COS 21-1
Climate change perils for dioecious plant species
Rapid climate change poses a significant threat to plant species and the biotic communities they support, to the extent that mass extinctions are possible, if not likely over the next century. Dioecious species may be especially at risk to the effects of climate change given that these species often display a spatial segregation of the sexes, reinforced by physiological and morphological specialization of each sex to different habitats. Sex ratio biases have been reported in about 70 percent of all dioecious species studied, and in almost 80 percent of these studies, sex ratios are male biased in less favorable habitats, i.e., those most susceptible to environmental change. Therefore, the effects of climate change (i.e., increasing aridity) may exacerbate skewed sex ratios in resource-poor habitats. This presentation addresses differences among sexes in resource allocation and the potential for climate change to result in trait mal-adaption of one gender but not the other. We summarize evidence from the recent literature showing that the physiological performance of females (e.g., productivity, leaf gas exchange) will likely suffer to a greater extent from climate stressors than males.
Results/Conclusions
Recent experiments show that either drought or climate warming may have a stronger negative impact on the productivity of female plants compared to male plants from the same population.
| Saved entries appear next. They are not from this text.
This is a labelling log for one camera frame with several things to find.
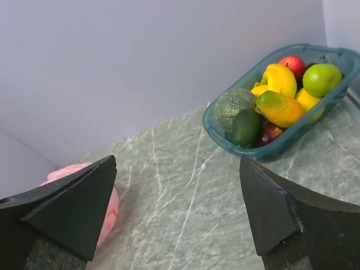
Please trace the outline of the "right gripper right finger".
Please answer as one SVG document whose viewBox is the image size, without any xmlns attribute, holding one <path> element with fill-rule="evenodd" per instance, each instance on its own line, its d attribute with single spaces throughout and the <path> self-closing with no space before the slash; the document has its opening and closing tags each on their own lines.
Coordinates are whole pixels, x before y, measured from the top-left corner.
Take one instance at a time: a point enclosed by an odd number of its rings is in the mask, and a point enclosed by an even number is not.
<svg viewBox="0 0 360 270">
<path fill-rule="evenodd" d="M 314 192 L 248 157 L 239 173 L 265 269 L 359 269 L 359 205 Z"/>
</svg>

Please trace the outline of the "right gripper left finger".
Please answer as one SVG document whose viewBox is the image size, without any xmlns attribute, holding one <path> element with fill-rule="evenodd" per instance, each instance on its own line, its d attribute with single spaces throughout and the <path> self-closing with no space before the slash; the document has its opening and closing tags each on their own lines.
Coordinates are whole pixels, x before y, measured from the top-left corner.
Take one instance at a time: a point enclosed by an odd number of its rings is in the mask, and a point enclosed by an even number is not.
<svg viewBox="0 0 360 270">
<path fill-rule="evenodd" d="M 85 269 L 116 178 L 109 155 L 51 183 L 1 199 L 1 269 Z"/>
</svg>

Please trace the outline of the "pink plastic bag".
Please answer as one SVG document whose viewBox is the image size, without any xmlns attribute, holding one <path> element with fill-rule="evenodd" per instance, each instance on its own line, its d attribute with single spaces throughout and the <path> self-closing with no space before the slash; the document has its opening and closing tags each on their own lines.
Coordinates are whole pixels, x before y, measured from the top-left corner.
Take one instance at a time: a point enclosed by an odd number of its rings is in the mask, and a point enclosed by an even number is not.
<svg viewBox="0 0 360 270">
<path fill-rule="evenodd" d="M 41 184 L 41 186 L 46 185 L 50 182 L 56 181 L 58 179 L 64 178 L 70 174 L 73 174 L 89 165 L 91 162 L 80 163 L 80 164 L 72 164 L 68 165 L 64 168 L 51 172 L 47 176 L 47 180 Z M 110 196 L 110 200 L 107 206 L 107 211 L 105 214 L 105 218 L 102 224 L 101 232 L 97 241 L 97 247 L 100 247 L 101 244 L 105 241 L 107 236 L 110 234 L 111 230 L 115 225 L 115 221 L 118 218 L 118 208 L 119 208 L 120 200 L 119 195 L 115 187 L 112 189 L 112 193 Z"/>
</svg>

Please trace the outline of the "dark red apple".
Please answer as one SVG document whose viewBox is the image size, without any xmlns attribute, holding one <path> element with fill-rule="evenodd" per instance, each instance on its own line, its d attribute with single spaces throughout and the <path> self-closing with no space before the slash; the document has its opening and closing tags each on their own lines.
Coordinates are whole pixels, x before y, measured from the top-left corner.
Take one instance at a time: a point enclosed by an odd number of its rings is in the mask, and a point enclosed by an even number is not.
<svg viewBox="0 0 360 270">
<path fill-rule="evenodd" d="M 255 140 L 251 143 L 251 148 L 265 146 L 276 140 L 283 133 L 284 131 L 280 127 L 270 121 L 265 121 L 262 123 Z"/>
</svg>

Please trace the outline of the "dark green avocado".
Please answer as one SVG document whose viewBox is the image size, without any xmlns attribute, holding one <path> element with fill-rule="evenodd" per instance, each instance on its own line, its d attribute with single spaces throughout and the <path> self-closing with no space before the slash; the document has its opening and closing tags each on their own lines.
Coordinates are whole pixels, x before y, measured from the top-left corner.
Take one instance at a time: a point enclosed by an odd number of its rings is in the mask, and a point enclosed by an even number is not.
<svg viewBox="0 0 360 270">
<path fill-rule="evenodd" d="M 255 140 L 260 128 L 258 114 L 252 109 L 241 110 L 232 123 L 233 144 L 246 147 Z"/>
</svg>

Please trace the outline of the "yellow orange mango with leaf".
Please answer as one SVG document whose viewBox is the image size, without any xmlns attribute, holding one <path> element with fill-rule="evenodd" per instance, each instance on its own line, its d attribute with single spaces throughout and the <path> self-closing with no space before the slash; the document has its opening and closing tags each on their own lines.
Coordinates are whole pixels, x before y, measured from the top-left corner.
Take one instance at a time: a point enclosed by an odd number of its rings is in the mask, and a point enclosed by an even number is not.
<svg viewBox="0 0 360 270">
<path fill-rule="evenodd" d="M 262 93 L 255 104 L 267 120 L 281 128 L 290 128 L 305 114 L 296 99 L 272 91 Z"/>
</svg>

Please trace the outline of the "yellow banana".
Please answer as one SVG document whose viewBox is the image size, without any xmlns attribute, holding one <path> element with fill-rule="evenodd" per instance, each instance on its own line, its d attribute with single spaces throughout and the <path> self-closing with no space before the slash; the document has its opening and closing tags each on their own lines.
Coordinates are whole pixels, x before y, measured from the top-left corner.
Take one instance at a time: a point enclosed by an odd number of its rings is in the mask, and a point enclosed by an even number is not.
<svg viewBox="0 0 360 270">
<path fill-rule="evenodd" d="M 265 91 L 273 91 L 294 98 L 297 82 L 293 72 L 280 64 L 270 64 L 265 69 L 260 82 L 256 82 L 250 91 L 259 97 Z"/>
</svg>

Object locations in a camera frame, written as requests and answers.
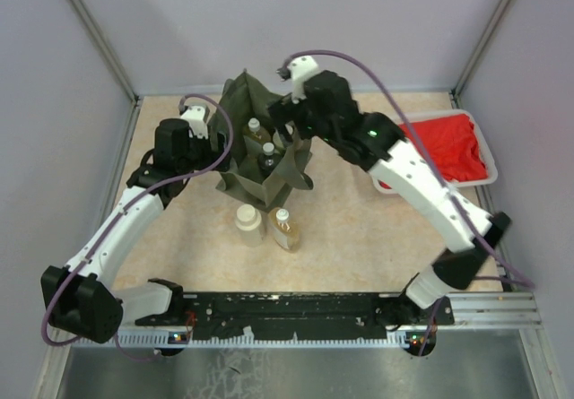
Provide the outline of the amber liquid bottle white cap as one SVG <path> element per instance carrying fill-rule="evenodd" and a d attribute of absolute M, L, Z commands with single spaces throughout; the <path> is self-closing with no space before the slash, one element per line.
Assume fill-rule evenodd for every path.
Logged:
<path fill-rule="evenodd" d="M 269 132 L 255 117 L 249 119 L 248 123 L 243 126 L 242 134 L 247 154 L 254 158 L 263 152 L 263 146 L 265 143 L 272 142 L 272 137 Z"/>

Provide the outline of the green canvas bag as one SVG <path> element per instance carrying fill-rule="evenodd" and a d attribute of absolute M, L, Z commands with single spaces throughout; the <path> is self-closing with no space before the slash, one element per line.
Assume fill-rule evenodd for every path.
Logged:
<path fill-rule="evenodd" d="M 305 173 L 311 141 L 288 126 L 292 141 L 283 142 L 267 111 L 280 98 L 243 71 L 226 81 L 220 99 L 233 126 L 233 144 L 216 189 L 264 212 L 283 206 L 294 189 L 314 188 Z"/>

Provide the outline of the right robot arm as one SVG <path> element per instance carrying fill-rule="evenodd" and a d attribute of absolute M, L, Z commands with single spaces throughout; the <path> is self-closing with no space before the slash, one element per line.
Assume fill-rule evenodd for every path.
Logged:
<path fill-rule="evenodd" d="M 297 75 L 282 70 L 291 93 L 272 103 L 268 113 L 283 138 L 293 124 L 303 139 L 317 137 L 340 157 L 391 186 L 443 238 L 445 250 L 418 272 L 403 291 L 400 309 L 418 324 L 445 295 L 464 291 L 510 226 L 506 213 L 488 213 L 452 186 L 442 186 L 404 131 L 379 112 L 362 113 L 349 83 L 331 71 Z"/>

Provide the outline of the clear bottle white cap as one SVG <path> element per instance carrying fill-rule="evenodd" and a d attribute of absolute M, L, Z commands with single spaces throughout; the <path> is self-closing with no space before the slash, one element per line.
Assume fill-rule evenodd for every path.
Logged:
<path fill-rule="evenodd" d="M 281 161 L 281 155 L 275 151 L 273 143 L 264 143 L 257 157 L 257 165 L 264 178 L 268 178 Z"/>

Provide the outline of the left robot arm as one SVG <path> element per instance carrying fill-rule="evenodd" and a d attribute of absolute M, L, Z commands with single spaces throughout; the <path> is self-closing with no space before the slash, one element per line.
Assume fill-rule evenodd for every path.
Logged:
<path fill-rule="evenodd" d="M 126 189 L 93 237 L 62 267 L 49 266 L 40 278 L 46 306 L 41 321 L 44 342 L 55 346 L 55 327 L 73 340 L 106 343 L 120 326 L 146 317 L 174 325 L 187 313 L 182 289 L 151 279 L 114 292 L 111 287 L 135 244 L 191 178 L 221 170 L 234 142 L 232 125 L 214 131 L 203 117 L 183 114 L 163 119 L 147 151 L 126 182 Z"/>

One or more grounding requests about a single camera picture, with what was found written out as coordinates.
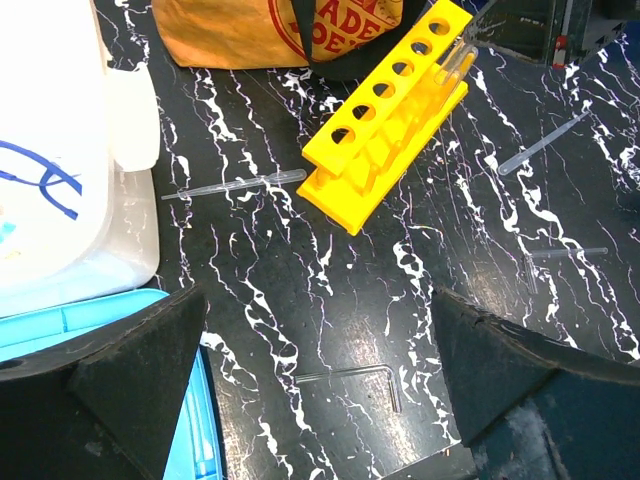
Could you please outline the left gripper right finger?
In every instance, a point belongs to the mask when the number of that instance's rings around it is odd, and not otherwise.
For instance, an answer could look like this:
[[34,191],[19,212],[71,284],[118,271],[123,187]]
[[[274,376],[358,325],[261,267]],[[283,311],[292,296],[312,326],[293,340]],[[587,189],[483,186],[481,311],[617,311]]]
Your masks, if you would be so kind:
[[479,478],[638,478],[637,366],[566,346],[446,288],[431,314]]

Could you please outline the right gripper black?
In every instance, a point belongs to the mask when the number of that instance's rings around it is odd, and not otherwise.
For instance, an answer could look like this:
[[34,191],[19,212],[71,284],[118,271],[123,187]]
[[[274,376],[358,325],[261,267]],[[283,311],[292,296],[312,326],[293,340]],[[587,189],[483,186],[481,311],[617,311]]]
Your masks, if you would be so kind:
[[[578,64],[616,40],[639,21],[636,0],[566,1],[560,32],[553,38],[552,66]],[[488,1],[465,27],[468,44],[490,48],[531,63],[547,56],[553,1]]]

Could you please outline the short clear test tube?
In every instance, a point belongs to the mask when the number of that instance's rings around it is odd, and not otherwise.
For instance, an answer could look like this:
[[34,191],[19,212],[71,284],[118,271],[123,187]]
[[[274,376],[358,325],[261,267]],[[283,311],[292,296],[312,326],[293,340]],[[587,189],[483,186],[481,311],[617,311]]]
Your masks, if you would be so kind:
[[451,82],[458,84],[464,79],[477,56],[478,49],[474,45],[463,39],[458,40],[435,74],[435,83],[439,86],[445,86]]

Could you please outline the yellow test tube rack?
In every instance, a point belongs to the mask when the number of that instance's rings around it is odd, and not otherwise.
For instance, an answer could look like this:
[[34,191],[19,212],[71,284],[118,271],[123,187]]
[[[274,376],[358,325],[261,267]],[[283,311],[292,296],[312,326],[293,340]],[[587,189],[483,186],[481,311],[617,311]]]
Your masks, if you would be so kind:
[[303,147],[315,169],[298,194],[357,235],[452,110],[463,79],[434,76],[471,14],[436,2]]

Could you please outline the blue safety glasses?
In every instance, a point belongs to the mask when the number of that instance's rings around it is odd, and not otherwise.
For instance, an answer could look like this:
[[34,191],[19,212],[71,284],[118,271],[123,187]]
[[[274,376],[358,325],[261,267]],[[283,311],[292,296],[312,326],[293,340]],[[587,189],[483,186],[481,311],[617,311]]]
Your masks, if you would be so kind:
[[58,184],[66,184],[70,186],[78,195],[83,195],[83,187],[82,184],[76,179],[76,175],[71,175],[67,173],[64,169],[62,169],[55,162],[48,160],[42,155],[26,149],[22,146],[13,144],[11,142],[1,141],[1,149],[13,152],[22,157],[29,159],[30,161],[38,164],[39,166],[44,168],[44,172],[39,180],[31,181],[26,179],[24,176],[17,175],[15,173],[11,173],[8,171],[1,171],[1,179],[14,182],[20,185],[26,185],[31,187],[36,187],[41,196],[53,207],[61,211],[65,216],[70,218],[71,220],[76,220],[78,218],[78,213],[57,201],[50,193],[49,188]]

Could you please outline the clear pipette tube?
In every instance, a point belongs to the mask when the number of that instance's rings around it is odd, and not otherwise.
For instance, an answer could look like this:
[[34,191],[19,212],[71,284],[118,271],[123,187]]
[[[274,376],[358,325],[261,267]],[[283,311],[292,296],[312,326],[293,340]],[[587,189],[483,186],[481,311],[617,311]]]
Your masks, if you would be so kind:
[[574,126],[576,126],[580,121],[582,121],[588,114],[589,114],[588,110],[582,112],[580,115],[562,124],[561,126],[556,128],[554,131],[550,132],[548,135],[544,136],[543,138],[538,140],[536,143],[532,144],[530,147],[528,147],[524,151],[521,151],[516,155],[514,155],[513,157],[511,157],[510,159],[506,160],[505,162],[503,162],[498,166],[497,173],[501,176],[510,174],[511,172],[519,168],[521,165],[523,165],[527,160],[529,160],[537,152],[543,150],[547,145],[553,143],[555,140],[557,140],[558,138],[560,138],[561,136],[569,132]]

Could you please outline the brown paper bag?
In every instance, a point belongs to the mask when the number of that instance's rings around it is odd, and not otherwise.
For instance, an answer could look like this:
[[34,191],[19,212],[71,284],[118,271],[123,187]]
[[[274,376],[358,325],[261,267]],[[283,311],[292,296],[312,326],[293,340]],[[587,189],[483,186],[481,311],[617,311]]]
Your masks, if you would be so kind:
[[207,1],[151,4],[181,67],[308,67],[328,80],[362,79],[425,12],[425,1]]

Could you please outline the white plastic tub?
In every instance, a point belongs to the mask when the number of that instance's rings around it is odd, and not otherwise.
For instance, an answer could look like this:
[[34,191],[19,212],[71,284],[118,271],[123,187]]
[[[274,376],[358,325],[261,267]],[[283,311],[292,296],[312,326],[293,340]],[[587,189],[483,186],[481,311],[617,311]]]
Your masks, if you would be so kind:
[[[1,313],[11,316],[144,285],[159,265],[152,170],[160,119],[145,63],[110,64],[90,1],[1,5],[1,141],[55,162],[82,184],[49,193],[1,179]],[[1,149],[1,171],[44,168]]]

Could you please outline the bent glass tube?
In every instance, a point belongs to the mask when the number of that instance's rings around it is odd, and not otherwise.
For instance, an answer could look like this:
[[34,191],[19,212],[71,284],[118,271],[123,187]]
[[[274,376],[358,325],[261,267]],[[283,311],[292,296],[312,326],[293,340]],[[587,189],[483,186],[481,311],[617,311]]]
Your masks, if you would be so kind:
[[306,384],[334,378],[347,378],[361,375],[384,373],[386,375],[392,410],[400,414],[403,411],[400,399],[400,388],[394,370],[387,364],[374,364],[361,367],[333,369],[319,373],[299,374],[293,377],[296,384]]

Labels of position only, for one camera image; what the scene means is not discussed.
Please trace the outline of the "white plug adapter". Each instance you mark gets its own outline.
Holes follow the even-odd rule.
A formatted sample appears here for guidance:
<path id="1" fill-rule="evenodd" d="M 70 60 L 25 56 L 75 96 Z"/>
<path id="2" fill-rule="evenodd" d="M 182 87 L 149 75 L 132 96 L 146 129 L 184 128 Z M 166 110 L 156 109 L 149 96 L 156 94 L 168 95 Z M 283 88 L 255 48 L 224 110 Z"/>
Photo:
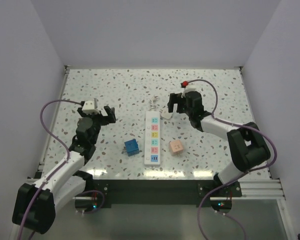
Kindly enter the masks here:
<path id="1" fill-rule="evenodd" d="M 162 112 L 161 112 L 161 117 L 162 117 L 163 119 L 169 120 L 169 119 L 172 118 L 172 116 L 173 116 L 173 113 L 172 113 L 172 112 L 166 112 L 166 111 L 162 111 Z"/>

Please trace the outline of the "blue cube socket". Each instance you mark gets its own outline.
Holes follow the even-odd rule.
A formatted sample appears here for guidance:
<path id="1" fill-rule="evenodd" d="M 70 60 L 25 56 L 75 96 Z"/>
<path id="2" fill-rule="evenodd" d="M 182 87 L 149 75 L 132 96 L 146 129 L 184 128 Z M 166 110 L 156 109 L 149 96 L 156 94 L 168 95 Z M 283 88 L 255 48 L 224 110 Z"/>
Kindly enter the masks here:
<path id="1" fill-rule="evenodd" d="M 135 156 L 140 153 L 140 148 L 138 142 L 135 138 L 125 141 L 123 150 L 129 157 Z"/>

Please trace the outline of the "white power strip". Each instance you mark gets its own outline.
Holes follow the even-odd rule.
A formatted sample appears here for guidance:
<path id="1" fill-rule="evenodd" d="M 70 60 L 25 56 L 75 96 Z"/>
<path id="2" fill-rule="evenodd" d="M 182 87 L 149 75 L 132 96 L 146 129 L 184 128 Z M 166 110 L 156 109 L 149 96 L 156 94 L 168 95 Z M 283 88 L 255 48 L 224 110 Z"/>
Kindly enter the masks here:
<path id="1" fill-rule="evenodd" d="M 145 113 L 144 164 L 159 166 L 161 164 L 161 128 L 160 112 L 151 110 Z"/>

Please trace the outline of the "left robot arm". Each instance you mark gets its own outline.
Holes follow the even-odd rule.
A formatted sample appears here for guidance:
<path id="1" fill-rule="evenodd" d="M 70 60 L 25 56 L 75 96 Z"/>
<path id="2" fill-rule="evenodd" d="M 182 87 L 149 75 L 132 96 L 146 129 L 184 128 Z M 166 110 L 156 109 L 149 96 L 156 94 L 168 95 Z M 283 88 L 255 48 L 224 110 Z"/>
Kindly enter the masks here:
<path id="1" fill-rule="evenodd" d="M 81 169 L 96 150 L 101 127 L 116 122 L 115 108 L 105 106 L 104 110 L 106 115 L 91 101 L 82 102 L 77 110 L 81 118 L 63 159 L 46 175 L 18 189 L 12 214 L 14 224 L 45 234 L 59 209 L 76 195 L 89 196 L 93 192 L 92 175 Z"/>

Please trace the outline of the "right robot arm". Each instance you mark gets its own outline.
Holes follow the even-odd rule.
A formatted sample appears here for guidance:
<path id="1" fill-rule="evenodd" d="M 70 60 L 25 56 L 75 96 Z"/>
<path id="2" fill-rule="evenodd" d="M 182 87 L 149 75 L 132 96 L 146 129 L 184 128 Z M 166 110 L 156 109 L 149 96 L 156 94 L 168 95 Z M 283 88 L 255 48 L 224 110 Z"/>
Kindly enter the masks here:
<path id="1" fill-rule="evenodd" d="M 254 122 L 240 125 L 216 119 L 205 110 L 202 95 L 197 91 L 171 93 L 167 103 L 169 113 L 173 112 L 174 105 L 177 105 L 178 114 L 188 116 L 194 129 L 228 142 L 231 162 L 213 176 L 211 186 L 205 190 L 213 190 L 217 196 L 223 197 L 231 190 L 230 183 L 237 182 L 248 171 L 270 159 L 270 150 Z"/>

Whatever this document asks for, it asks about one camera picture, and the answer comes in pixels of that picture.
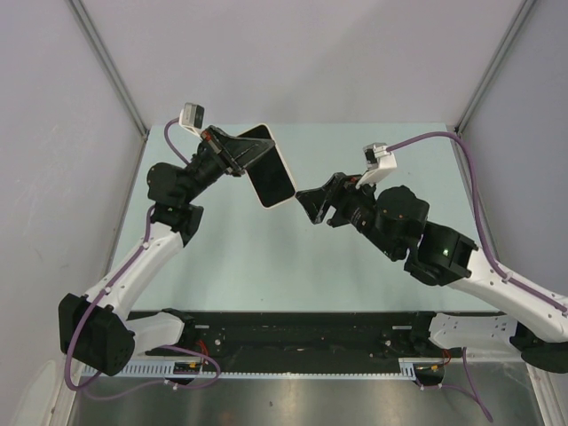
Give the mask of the black phone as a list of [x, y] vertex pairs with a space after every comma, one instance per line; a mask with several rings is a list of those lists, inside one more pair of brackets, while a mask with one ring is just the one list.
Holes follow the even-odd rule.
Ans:
[[276, 138], [270, 128], [261, 123], [243, 131], [237, 137], [271, 139], [274, 142], [274, 146], [245, 173], [260, 204], [265, 209], [272, 209], [293, 198], [296, 194], [296, 185], [280, 155]]

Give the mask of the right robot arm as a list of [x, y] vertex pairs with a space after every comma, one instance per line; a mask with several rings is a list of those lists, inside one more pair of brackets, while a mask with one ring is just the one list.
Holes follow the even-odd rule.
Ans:
[[567, 371], [567, 300], [491, 265], [471, 238], [428, 221], [429, 204], [406, 186], [378, 193], [359, 176], [335, 173], [323, 186], [300, 191], [296, 199], [313, 224], [326, 219], [336, 228], [353, 226], [391, 261], [401, 261], [414, 279], [475, 296], [499, 310], [493, 317], [452, 317], [438, 313], [409, 334], [411, 349], [429, 356], [438, 348], [468, 348], [490, 356], [517, 355], [550, 373]]

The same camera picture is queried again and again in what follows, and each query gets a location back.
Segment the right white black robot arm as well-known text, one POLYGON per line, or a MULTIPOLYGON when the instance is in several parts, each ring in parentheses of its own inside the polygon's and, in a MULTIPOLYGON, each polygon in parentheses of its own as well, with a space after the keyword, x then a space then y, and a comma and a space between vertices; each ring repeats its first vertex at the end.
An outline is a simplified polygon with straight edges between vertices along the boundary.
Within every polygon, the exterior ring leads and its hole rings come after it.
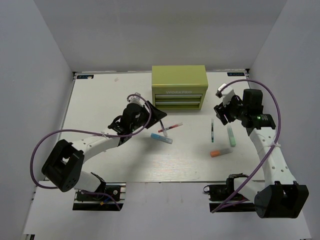
POLYGON ((257 215, 264 218, 296 219, 308 196, 306 185, 299 184, 292 175, 278 145, 280 125, 270 114, 263 112, 263 93, 257 89, 245 89, 239 97, 234 90, 221 87, 217 96, 222 102, 214 107, 223 125, 239 120, 246 129, 259 157, 258 169, 263 171, 264 186, 249 176, 236 175, 225 188, 227 200, 240 196, 251 201, 257 215))

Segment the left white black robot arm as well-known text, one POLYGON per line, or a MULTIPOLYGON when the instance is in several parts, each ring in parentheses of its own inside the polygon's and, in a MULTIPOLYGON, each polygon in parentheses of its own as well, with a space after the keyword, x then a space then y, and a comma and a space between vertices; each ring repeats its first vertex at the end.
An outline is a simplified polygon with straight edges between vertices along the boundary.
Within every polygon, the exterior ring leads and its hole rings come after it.
POLYGON ((133 101, 117 116, 107 127, 114 134, 107 136, 92 135, 88 138, 68 142, 62 139, 56 143, 49 157, 44 163, 41 172, 62 192, 77 189, 88 192, 94 199, 99 200, 105 196, 106 182, 93 172, 82 170, 83 164, 94 156, 106 150, 119 147, 127 142, 131 134, 145 126, 152 127, 167 114, 150 102, 148 106, 133 101))

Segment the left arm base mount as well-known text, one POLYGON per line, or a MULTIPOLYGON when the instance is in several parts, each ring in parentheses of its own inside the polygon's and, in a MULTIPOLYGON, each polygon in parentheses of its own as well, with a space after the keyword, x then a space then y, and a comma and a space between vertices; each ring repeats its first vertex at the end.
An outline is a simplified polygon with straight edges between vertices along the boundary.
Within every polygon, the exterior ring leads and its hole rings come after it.
POLYGON ((83 190, 76 190, 72 210, 118 212, 125 203, 125 197, 125 183, 107 183, 102 188, 102 194, 88 194, 83 190))

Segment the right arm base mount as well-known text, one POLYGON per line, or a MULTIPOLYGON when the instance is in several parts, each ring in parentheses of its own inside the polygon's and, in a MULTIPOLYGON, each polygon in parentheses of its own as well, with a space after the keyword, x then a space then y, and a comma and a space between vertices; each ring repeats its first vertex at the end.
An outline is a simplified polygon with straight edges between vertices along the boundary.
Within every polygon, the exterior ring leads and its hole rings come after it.
MULTIPOLYGON (((244 180, 248 175, 243 173, 230 174, 225 183, 214 183, 206 185, 203 188, 203 193, 208 195, 209 211, 215 210, 225 199, 227 199, 236 189, 234 180, 244 180)), ((254 204, 247 200, 240 193, 235 194, 227 203, 226 207, 217 211, 218 213, 244 213, 255 212, 254 204)))

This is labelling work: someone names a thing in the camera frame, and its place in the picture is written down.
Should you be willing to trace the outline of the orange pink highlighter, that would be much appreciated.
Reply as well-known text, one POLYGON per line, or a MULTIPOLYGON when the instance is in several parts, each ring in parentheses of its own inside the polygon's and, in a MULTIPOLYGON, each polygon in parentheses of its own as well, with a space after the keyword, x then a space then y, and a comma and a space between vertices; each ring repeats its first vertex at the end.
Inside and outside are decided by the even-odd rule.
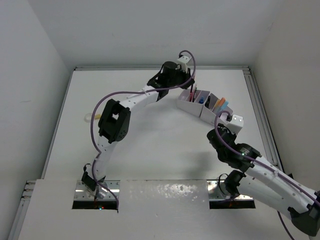
POLYGON ((215 103, 212 111, 214 111, 215 109, 217 109, 217 107, 219 106, 220 101, 221 101, 220 99, 218 99, 218 100, 216 101, 216 103, 215 103))

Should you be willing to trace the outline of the blue highlighter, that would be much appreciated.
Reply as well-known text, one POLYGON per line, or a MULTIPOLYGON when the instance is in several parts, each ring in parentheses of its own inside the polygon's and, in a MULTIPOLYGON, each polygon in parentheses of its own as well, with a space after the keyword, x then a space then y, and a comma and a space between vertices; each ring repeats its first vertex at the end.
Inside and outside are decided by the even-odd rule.
POLYGON ((221 111, 224 111, 224 110, 226 109, 226 107, 228 106, 228 104, 229 104, 229 102, 226 100, 226 101, 222 104, 222 106, 220 107, 219 111, 220 111, 220 112, 221 112, 221 111))

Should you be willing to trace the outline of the large black scissors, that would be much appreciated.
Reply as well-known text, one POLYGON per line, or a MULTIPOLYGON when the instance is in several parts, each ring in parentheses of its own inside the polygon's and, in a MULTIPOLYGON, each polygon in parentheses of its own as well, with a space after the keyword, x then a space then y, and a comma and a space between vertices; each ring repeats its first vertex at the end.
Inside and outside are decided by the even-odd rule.
POLYGON ((210 108, 210 101, 211 101, 211 96, 209 95, 208 97, 207 97, 207 100, 206 100, 206 102, 205 102, 205 104, 204 104, 204 106, 206 107, 206 108, 210 108))

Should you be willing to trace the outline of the orange cap highlighter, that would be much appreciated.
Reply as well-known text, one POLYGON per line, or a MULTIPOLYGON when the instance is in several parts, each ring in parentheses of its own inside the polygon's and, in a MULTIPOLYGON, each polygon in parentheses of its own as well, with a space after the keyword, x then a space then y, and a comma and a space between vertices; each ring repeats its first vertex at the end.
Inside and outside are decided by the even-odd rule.
POLYGON ((226 99, 224 97, 222 97, 217 105, 217 111, 219 112, 221 107, 224 105, 224 103, 226 102, 226 99))

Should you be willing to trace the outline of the clear tape roll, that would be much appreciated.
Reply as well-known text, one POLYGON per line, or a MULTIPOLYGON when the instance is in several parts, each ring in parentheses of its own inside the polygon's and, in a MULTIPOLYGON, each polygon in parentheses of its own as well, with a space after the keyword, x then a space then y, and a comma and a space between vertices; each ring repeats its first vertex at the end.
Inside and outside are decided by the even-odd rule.
POLYGON ((86 123, 90 123, 91 122, 91 117, 92 117, 92 114, 91 113, 87 113, 85 116, 84 116, 84 121, 86 123))

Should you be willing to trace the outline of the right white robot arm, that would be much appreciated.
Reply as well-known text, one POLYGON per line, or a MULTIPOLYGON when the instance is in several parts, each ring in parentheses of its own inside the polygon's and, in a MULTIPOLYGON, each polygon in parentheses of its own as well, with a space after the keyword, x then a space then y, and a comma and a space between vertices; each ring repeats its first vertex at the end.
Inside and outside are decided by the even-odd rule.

In experiments where plants were well watered and kept in ambient temperatures, growth of male plants were 13% higher than co-occurring female plants (P = 0.0005, n = 67 studies). However, under drought and/or climate warming conditions, the productivity of male plants rose to 44% above that of females (P = 0.0014, n = 15 studies). Differences in growth between genders were reinforced by patterns of leaf gas exchange. Under well-watered, ambient temperature conditions, stomatal conductance (g) was equal between male and female plants (P = 0.87, n = 30), but was 96% higher in male plants under drought / climate warming conditions (P = 0.0138, n = 18). Likewise, net carbon assimilation (A) was equal between genders under well watered / ambient temperature conditions (P = 0.78, n = 39), but was 84% higher in male plants under drought / climate warming conditions (P = 0.0093, n = 21). These data suggest that the effects of climate change may yield extreme male-biased sex ratios and reduced population stability in dioecious species.